What are Trivial Benefits?
In principle, a Trivial Benefit is a low-value, tax-deductible gift provided by the employer to an employee. An employer does not pay tax for the benefit provided if the following conditions are met:
The gift or benefit was not given in a form of cash, cash vouchers or other forms of cash equivalent.
The value of each gift must not exceed the amount of £50 per employee.
Buying gifts for directors and other office-holders, cannot exceed £300 in total per year.
Clients gifts will not be considered as a Trivial Benefit.

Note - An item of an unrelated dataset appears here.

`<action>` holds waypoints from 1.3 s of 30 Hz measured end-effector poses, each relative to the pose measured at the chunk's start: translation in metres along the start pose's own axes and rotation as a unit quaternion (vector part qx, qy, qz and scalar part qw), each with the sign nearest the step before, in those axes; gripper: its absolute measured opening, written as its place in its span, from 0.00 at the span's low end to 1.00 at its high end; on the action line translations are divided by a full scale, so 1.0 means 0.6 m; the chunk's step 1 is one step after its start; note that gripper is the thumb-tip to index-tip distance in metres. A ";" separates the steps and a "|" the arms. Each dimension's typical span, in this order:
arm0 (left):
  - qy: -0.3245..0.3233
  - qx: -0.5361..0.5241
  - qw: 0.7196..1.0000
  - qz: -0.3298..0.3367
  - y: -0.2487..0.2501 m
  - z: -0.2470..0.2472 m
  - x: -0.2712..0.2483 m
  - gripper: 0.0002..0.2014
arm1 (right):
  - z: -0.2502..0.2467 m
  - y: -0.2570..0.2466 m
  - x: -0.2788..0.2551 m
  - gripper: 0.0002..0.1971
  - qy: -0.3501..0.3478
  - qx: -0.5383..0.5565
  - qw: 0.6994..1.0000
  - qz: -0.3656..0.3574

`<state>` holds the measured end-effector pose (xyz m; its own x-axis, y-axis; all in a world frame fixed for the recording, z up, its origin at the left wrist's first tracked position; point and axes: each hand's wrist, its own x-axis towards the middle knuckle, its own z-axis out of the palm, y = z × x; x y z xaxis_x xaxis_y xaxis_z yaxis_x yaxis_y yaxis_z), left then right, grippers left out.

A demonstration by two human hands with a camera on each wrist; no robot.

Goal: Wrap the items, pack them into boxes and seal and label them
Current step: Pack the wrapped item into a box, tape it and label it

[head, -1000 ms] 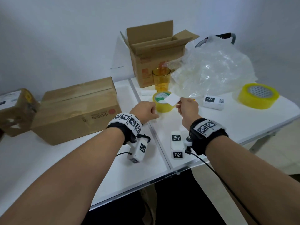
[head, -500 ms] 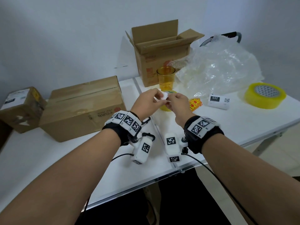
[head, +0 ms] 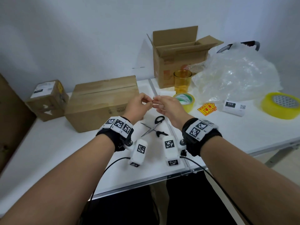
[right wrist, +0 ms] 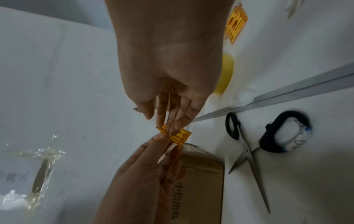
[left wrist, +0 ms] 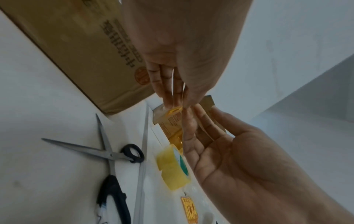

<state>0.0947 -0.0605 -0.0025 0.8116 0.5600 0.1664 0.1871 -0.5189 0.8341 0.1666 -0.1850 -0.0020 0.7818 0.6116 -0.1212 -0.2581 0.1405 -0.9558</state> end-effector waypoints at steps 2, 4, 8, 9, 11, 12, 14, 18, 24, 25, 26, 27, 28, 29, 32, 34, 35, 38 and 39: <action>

This benefit should be provided to company employees only.
A benefit wouldn’t count as a Trivial Benefit if it was given as a reward for the professional performance of an employee.
The benefit is not part of the employee’s contractual agreement.
Ask for advice – before you spend
If you’re thinking of hosting a party or buying Christmas gifts through your company or business, it’s a good idea to advise with your accountant first and make sure you adhere to the tax requirements of Christmas parties and gifting. From all of us at Clever Accounts, Have a Merry Christmas!